Or Lurkers, who’s spines have to travel through your own units to get to the enemy every time, and apply damage to everything in a line. Friendly fire there would directly negate any and all ability to use them too.

There’s more but these two are particularly pertinent.

Tanks, widow mines, nukes and EMP all friendly fire, as to ravens AAM. You explicitely state, and I quote:

We’ve seen multiple instances even in Pro play where nukes have friendly fired units. Innovation nuked his own Vikings accidentally a while back.

EMP directly effects energy; dropping an EMP accidentally on your army means you suddenly have no energy for medivacs, potentially erase energy on cloaking for ghosts themselves.

Ravens have a huge radius for their Anti-armour missile which makes units significantly more vulnerable.

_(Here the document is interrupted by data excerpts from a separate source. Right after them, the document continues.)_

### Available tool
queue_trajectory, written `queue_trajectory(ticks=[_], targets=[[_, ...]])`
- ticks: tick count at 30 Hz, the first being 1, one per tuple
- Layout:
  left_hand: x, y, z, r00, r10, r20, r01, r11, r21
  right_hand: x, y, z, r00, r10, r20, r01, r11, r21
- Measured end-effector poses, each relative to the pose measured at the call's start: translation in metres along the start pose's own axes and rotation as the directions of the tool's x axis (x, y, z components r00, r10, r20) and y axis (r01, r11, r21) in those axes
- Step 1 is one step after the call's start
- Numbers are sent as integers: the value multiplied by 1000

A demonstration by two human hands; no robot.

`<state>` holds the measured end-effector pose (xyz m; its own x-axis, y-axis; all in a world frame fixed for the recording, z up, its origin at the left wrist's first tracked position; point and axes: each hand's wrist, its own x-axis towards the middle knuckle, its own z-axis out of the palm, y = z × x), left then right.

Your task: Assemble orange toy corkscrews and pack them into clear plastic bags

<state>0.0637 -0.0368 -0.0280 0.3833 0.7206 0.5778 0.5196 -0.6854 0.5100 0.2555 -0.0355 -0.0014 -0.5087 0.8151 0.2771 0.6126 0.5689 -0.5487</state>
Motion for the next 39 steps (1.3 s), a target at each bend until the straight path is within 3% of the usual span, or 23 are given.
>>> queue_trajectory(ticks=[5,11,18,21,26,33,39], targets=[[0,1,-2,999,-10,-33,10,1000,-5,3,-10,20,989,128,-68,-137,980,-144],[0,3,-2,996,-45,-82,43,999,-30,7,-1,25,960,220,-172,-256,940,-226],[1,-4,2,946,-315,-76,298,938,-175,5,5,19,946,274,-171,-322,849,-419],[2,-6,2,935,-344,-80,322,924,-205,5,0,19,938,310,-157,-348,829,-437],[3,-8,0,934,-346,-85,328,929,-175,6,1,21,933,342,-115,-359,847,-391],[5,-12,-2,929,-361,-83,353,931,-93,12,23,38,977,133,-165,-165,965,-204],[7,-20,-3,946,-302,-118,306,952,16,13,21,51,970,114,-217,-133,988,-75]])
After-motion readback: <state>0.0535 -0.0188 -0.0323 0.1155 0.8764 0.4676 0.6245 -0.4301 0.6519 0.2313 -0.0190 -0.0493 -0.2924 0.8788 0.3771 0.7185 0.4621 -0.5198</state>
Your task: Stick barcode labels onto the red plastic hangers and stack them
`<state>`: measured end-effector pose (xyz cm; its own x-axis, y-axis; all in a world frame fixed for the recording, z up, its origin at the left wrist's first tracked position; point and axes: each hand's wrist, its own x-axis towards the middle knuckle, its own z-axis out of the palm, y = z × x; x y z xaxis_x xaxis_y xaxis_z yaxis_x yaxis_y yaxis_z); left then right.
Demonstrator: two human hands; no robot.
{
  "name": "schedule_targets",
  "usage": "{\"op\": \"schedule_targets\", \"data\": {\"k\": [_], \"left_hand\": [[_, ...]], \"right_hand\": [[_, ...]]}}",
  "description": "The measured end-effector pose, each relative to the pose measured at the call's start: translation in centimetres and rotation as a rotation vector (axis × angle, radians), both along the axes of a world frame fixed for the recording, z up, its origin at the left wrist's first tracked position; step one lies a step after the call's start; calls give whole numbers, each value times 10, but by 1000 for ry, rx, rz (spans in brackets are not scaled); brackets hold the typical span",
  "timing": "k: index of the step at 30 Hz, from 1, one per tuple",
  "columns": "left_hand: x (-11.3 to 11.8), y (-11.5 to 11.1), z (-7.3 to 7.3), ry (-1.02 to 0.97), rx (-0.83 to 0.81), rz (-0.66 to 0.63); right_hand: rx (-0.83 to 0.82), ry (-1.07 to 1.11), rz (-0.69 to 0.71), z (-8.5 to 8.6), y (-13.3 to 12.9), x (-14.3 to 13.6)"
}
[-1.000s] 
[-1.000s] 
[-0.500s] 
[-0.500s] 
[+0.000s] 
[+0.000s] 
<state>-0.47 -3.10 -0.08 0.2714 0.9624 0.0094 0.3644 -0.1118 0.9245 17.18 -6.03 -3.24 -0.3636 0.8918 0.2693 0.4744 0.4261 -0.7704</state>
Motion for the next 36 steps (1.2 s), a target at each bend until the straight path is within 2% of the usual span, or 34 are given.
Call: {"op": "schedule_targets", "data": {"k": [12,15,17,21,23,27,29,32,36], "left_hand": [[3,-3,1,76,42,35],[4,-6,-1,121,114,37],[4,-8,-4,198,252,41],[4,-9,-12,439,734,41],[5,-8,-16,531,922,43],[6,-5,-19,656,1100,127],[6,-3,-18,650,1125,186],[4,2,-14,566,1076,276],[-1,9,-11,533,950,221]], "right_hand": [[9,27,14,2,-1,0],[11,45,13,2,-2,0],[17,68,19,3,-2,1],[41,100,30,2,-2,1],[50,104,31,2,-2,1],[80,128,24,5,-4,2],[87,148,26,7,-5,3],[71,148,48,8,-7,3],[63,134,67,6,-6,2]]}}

Tanks and mines need no explanation, though both of these needed further context - specifically mines are short range and have a 30 second cool down on firing, while tanks have a minimum firing range and require spotters to use their full range, making “long range” harder to use.

No I’m saying that storm in the context of PvP is garbage because protoss units are extremely tanky.

Vs both Zerg and Terran, Storm is much more effective because - mech aside - their units are much squishier and every tick of damage is a much larger % of health.

The context of being unable to break shields is extremely important; especially when you regen shields rapidly only a few seconds after the fight, so any friendly fire is negligible at best from storm.

Again, you missed the point. Stating it is for one thing, but is not for another despite them sharing the same attribute is a direct misrepresentation.

Both the colossus and the ravager have 9 range - ravager from bile, colossus from its attack. And the colossus specifically is much more consistent in its damage.

I’m not whining; I’m pointing out that your comparisons are disingenuous at best because they leave out critical information.

What you explicitely stated was that you’re listing spells and abilities that do friendly fire:

Thus the raven is pertinent - and it’s also important to remember that despite it not being a damaging skill, it directly effects the outcome of the fight drastically, and it’s ability to friendly-fire can and has changed the outcome of the fight.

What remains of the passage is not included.